Assigned task => Please reproduce, exactly and in full, the lines from the one containing "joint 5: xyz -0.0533" to the end of the material below.

Dataset extract =>
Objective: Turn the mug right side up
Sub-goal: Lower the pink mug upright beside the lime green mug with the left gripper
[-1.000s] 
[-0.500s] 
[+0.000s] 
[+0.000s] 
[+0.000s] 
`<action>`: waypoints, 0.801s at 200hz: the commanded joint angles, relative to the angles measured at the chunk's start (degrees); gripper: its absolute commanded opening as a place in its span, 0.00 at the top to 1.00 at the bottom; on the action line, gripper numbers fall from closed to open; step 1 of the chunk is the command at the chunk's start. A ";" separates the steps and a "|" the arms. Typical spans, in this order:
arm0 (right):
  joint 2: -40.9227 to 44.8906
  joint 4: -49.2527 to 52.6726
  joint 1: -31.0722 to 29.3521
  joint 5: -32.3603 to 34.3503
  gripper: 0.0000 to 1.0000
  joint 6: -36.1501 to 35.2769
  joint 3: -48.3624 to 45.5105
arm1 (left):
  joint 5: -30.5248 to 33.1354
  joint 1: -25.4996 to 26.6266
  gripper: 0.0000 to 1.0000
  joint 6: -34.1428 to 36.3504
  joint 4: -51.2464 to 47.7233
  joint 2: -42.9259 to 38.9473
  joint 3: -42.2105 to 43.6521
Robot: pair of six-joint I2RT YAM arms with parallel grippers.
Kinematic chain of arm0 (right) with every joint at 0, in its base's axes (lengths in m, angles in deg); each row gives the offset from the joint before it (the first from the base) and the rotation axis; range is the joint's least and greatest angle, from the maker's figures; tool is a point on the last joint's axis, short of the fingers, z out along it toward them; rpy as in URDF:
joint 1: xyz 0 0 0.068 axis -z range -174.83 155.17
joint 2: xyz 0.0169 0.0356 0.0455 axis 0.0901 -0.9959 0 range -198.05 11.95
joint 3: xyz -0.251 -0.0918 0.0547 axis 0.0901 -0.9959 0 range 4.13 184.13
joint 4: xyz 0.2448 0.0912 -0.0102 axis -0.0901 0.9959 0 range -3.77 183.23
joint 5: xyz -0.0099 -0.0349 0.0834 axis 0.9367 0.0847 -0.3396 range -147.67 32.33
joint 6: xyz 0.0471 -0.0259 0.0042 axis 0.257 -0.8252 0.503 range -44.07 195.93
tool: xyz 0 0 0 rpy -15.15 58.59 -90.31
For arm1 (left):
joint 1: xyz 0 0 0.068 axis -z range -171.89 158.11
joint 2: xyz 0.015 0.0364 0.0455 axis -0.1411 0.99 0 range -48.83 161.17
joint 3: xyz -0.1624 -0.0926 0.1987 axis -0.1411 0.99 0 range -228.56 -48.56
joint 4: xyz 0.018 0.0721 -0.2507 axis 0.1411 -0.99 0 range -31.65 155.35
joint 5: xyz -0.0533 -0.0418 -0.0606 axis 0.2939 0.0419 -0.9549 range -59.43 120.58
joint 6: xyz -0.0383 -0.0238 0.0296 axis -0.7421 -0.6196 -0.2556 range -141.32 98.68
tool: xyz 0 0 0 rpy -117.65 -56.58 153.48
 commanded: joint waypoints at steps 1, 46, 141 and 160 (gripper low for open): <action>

Result below =>
joint 5: xyz -0.0533 -0.0418 -0.0606 axis 0.2939 0.0419 -0.9549 range -59.43 120.58
joint 6: xyz -0.0383 -0.0238 0.0296 axis -0.7421 -0.6196 -0.2556 range -141.32 98.68
tool: xyz 0 0 0 rpy -117.65 -56.58 153.48
 commanded: joint waypoints at steps 1, 46, 141 and 160 (gripper low for open): <action>

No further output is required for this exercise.